- Data section -

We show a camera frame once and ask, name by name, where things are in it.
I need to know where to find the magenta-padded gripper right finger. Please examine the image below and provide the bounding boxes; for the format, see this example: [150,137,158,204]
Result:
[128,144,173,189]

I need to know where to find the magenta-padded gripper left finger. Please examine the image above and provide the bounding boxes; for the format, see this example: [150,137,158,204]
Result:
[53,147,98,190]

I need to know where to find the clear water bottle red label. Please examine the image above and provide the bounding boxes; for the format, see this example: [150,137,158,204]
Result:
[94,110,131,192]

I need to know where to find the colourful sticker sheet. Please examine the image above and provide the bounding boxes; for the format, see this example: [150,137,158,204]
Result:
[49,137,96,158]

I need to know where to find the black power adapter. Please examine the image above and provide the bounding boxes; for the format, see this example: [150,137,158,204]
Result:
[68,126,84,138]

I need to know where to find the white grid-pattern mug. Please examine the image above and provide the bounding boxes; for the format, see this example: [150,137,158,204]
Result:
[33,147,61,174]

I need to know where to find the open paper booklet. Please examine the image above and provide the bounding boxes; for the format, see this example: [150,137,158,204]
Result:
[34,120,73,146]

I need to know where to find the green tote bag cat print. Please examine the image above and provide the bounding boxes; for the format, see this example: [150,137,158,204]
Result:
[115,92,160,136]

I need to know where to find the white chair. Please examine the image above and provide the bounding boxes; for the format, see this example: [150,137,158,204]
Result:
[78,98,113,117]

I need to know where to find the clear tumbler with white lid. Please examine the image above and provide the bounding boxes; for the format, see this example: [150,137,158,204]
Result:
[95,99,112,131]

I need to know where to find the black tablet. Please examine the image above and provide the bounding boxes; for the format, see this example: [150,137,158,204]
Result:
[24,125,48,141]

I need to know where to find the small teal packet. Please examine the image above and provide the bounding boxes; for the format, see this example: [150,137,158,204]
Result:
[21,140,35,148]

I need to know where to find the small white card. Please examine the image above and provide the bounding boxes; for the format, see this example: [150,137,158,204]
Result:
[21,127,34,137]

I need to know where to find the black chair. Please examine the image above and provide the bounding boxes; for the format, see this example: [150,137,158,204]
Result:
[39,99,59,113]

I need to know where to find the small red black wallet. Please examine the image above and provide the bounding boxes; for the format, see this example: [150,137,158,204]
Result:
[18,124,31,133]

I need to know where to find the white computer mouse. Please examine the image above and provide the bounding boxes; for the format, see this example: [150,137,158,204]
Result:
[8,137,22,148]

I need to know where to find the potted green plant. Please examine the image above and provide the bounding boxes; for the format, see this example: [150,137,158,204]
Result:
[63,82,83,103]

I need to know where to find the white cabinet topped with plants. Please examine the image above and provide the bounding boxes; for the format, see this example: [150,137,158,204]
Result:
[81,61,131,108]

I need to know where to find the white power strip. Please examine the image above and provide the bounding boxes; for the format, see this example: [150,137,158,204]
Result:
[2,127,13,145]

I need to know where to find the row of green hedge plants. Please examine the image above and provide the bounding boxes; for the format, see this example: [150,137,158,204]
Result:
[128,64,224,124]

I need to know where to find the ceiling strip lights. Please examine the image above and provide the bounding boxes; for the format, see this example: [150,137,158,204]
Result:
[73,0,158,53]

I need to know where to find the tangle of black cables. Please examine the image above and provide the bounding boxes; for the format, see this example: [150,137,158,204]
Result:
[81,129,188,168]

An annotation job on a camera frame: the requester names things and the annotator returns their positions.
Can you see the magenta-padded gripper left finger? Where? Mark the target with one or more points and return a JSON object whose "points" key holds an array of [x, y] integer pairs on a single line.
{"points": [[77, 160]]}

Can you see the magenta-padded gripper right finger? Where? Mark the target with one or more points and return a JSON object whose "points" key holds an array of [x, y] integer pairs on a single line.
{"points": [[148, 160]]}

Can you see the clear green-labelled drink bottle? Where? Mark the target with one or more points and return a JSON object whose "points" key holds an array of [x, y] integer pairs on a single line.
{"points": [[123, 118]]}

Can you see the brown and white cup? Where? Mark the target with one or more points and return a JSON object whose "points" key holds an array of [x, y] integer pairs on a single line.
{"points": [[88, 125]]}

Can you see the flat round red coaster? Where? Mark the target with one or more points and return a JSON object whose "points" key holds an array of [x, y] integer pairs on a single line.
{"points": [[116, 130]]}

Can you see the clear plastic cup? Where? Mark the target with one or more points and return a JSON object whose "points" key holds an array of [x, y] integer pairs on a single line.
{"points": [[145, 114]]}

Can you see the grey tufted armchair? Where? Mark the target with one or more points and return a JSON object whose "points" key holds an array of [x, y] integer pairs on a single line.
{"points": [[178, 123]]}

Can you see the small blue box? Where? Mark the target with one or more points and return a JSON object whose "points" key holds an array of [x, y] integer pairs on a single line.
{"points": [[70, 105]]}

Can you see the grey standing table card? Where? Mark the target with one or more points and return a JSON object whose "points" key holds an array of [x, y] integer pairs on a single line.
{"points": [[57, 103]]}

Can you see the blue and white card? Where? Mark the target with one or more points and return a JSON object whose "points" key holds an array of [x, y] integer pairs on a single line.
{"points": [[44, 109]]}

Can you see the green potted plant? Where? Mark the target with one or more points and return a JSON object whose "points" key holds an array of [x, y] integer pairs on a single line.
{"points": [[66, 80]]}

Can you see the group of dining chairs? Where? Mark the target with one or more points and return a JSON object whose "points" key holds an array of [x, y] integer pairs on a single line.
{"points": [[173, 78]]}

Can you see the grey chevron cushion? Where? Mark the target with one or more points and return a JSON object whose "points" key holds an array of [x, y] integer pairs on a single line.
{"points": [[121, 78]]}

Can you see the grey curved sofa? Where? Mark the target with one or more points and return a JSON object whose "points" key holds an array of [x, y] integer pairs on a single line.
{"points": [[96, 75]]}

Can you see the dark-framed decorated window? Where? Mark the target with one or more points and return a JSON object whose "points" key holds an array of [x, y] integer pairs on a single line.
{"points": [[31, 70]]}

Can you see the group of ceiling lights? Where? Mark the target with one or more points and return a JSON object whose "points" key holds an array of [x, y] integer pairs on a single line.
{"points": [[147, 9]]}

- Task -
Output the records above in full, with nothing altered.

- Solution for this task -
We show a camera frame once and ask, name by name, where things are in it.
I need to know where to find the magenta-padded gripper right finger. Please examine the image below and provide the bounding boxes; for the format, see this example: [150,137,158,204]
Result:
[128,144,173,189]

I need to know where to find the magenta-padded gripper left finger. Please examine the image above and provide the bounding boxes; for the format, see this example: [150,137,158,204]
Result:
[53,147,98,190]

I need to know where to find the clear water bottle red label. Please examine the image above and provide the bounding boxes; for the format, see this example: [150,137,158,204]
Result:
[94,110,131,192]

I need to know where to find the colourful sticker sheet. Please examine the image above and provide the bounding boxes; for the format, see this example: [150,137,158,204]
Result:
[49,137,96,158]

I need to know where to find the black power adapter. Please examine the image above and provide the bounding boxes; for the format, see this example: [150,137,158,204]
Result:
[68,126,84,138]

I need to know where to find the white grid-pattern mug. Please examine the image above and provide the bounding boxes; for the format, see this example: [150,137,158,204]
Result:
[33,147,61,174]

I need to know where to find the open paper booklet. Please examine the image above and provide the bounding boxes; for the format, see this example: [150,137,158,204]
Result:
[34,120,73,146]

I need to know where to find the green tote bag cat print. Please examine the image above and provide the bounding boxes; for the format, see this example: [150,137,158,204]
Result:
[115,92,160,136]

I need to know where to find the white chair. Please examine the image above and provide the bounding boxes; for the format, see this example: [150,137,158,204]
Result:
[78,98,113,117]

I need to know where to find the clear tumbler with white lid. Please examine the image above and provide the bounding boxes; for the format, see this example: [150,137,158,204]
Result:
[95,99,112,131]

I need to know where to find the black tablet. Please examine the image above and provide the bounding boxes; for the format, see this example: [150,137,158,204]
Result:
[24,125,48,141]

I need to know where to find the small teal packet. Please examine the image above and provide the bounding boxes; for the format, see this example: [150,137,158,204]
Result:
[21,140,35,148]

I need to know where to find the small white card. Please examine the image above and provide the bounding boxes; for the format, see this example: [150,137,158,204]
Result:
[21,127,34,137]

I need to know where to find the black chair. Please examine the image above and provide the bounding boxes; for the format, see this example: [150,137,158,204]
Result:
[39,99,59,113]

I need to know where to find the small red black wallet. Please examine the image above and provide the bounding boxes; for the format, see this example: [150,137,158,204]
Result:
[18,124,31,133]

I need to know where to find the white computer mouse. Please examine the image above and provide the bounding boxes; for the format, see this example: [150,137,158,204]
Result:
[8,137,22,148]

I need to know where to find the potted green plant. Please examine the image above and provide the bounding boxes; for the format, see this example: [150,137,158,204]
Result:
[63,82,83,103]

I need to know where to find the white cabinet topped with plants. Please examine the image above and provide the bounding boxes; for the format, see this example: [150,137,158,204]
Result:
[81,61,131,108]

I need to know where to find the white power strip. Please examine the image above and provide the bounding boxes; for the format, see this example: [150,137,158,204]
Result:
[2,127,13,145]

I need to know where to find the row of green hedge plants. Please examine the image above and provide the bounding boxes; for the format, see this example: [150,137,158,204]
Result:
[128,64,224,124]

I need to know where to find the ceiling strip lights. Please examine the image above and provide the bounding boxes; for the format, see this example: [150,137,158,204]
Result:
[73,0,158,53]

I need to know where to find the tangle of black cables. Please examine the image above and provide the bounding boxes; for the format, see this example: [150,137,158,204]
Result:
[81,129,188,168]

An annotation job on a camera frame: the requester names things and the annotator returns their positions.
Can you see the magenta-padded gripper left finger? Where? Mark the target with one or more points and return a JSON object whose "points" key holds an array of [x, y] integer pairs on a single line.
{"points": [[77, 160]]}

Can you see the magenta-padded gripper right finger? Where? Mark the target with one or more points and return a JSON object whose "points" key holds an array of [x, y] integer pairs on a single line.
{"points": [[148, 160]]}

Can you see the clear green-labelled drink bottle? Where? Mark the target with one or more points and return a JSON object whose "points" key holds an array of [x, y] integer pairs on a single line.
{"points": [[123, 118]]}

Can you see the brown and white cup? Where? Mark the target with one or more points and return a JSON object whose "points" key holds an array of [x, y] integer pairs on a single line.
{"points": [[88, 125]]}

Can you see the flat round red coaster? Where? Mark the target with one or more points and return a JSON object whose "points" key holds an array of [x, y] integer pairs on a single line.
{"points": [[116, 130]]}

Can you see the clear plastic cup? Where? Mark the target with one or more points and return a JSON object whose "points" key holds an array of [x, y] integer pairs on a single line.
{"points": [[145, 114]]}

Can you see the grey tufted armchair? Where? Mark the target with one or more points and return a JSON object whose "points" key holds an array of [x, y] integer pairs on a single line.
{"points": [[178, 123]]}

Can you see the small blue box? Where? Mark the target with one or more points and return a JSON object whose "points" key holds an array of [x, y] integer pairs on a single line.
{"points": [[70, 105]]}

Can you see the grey standing table card? Where? Mark the target with one or more points and return a JSON object whose "points" key holds an array of [x, y] integer pairs on a single line.
{"points": [[57, 103]]}

Can you see the blue and white card? Where? Mark the target with one or more points and return a JSON object whose "points" key holds an array of [x, y] integer pairs on a single line.
{"points": [[44, 109]]}

Can you see the green potted plant? Where? Mark the target with one or more points and return a JSON object whose "points" key holds an array of [x, y] integer pairs on a single line.
{"points": [[66, 80]]}

Can you see the group of dining chairs? Where? Mark the target with one or more points and return a JSON object whose "points" key holds an array of [x, y] integer pairs on a single line.
{"points": [[173, 78]]}

Can you see the grey chevron cushion? Where? Mark the target with one or more points and return a JSON object whose "points" key holds an array of [x, y] integer pairs on a single line.
{"points": [[121, 78]]}

Can you see the grey curved sofa? Where? Mark the target with one or more points and return a JSON object whose "points" key holds an array of [x, y] integer pairs on a single line.
{"points": [[96, 75]]}

Can you see the dark-framed decorated window? Where? Mark the target with one or more points and return a JSON object whose "points" key holds an array of [x, y] integer pairs on a single line.
{"points": [[31, 70]]}

Can you see the group of ceiling lights? Where? Mark the target with one or more points and return a JSON object whose "points" key holds an array of [x, y] integer pairs on a single line.
{"points": [[147, 9]]}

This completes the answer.